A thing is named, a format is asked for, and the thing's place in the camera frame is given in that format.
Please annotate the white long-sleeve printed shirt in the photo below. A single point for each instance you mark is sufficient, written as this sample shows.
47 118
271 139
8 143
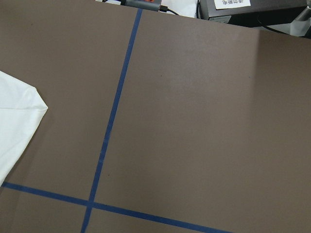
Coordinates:
21 111

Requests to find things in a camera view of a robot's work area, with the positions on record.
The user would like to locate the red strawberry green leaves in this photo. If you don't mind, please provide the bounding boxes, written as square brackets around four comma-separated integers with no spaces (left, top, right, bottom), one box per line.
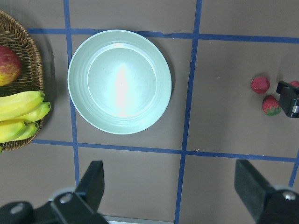
[262,95,281,116]

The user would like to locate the light green plate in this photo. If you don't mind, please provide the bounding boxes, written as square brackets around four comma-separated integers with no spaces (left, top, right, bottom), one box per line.
[68,30,172,135]

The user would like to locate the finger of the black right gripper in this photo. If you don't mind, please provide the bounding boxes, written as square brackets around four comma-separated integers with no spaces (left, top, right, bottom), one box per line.
[276,81,299,118]

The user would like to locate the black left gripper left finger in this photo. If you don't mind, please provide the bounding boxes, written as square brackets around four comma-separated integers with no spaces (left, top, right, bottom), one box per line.
[75,161,105,212]

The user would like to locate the yellow banana bunch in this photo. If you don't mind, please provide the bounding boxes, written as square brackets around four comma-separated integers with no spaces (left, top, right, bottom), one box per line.
[0,91,51,151]

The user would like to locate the brown wicker basket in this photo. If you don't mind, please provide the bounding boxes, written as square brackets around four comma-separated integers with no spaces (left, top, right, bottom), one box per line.
[0,9,45,152]

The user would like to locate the red strawberry without leaves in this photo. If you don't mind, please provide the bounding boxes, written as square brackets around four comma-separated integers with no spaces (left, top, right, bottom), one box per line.
[250,77,270,94]

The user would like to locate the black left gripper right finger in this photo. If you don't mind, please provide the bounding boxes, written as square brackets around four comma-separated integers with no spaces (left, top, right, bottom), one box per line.
[234,159,276,219]

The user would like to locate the red apple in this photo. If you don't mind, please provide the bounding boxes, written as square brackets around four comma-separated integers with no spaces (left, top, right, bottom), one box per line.
[0,45,22,86]

_Goal of the exercise_
Ending at the line with "Requests to find", reproduce exactly the lines that begin at the top of the data, and include no pictures.

_Response to the task_
A thing is named, a format is asked for, and the thing's place in the camera frame is given in that format.
Please annotate the white long-sleeve printed shirt in the photo below. A single point for each instance you mark is sufficient, written as this sample shows.
47 118
271 139
8 143
Coordinates:
21 111

Requests to find things in a camera view of a robot's work area, with the positions on record.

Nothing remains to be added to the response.